-- The problem --
Present the count of lines in the entries below that hold "degrees", and present nothing else.

-- Exercise data --
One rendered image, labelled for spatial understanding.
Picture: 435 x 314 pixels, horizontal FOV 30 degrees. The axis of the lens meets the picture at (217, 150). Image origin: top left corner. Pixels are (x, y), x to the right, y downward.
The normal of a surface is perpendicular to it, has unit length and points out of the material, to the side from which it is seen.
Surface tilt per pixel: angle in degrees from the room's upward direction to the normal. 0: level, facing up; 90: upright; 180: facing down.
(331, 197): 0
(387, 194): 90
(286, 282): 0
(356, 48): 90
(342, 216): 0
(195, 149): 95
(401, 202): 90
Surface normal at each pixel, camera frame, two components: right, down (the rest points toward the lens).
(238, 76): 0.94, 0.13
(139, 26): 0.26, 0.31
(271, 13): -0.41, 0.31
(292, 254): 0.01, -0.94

-- Solution to this task --
2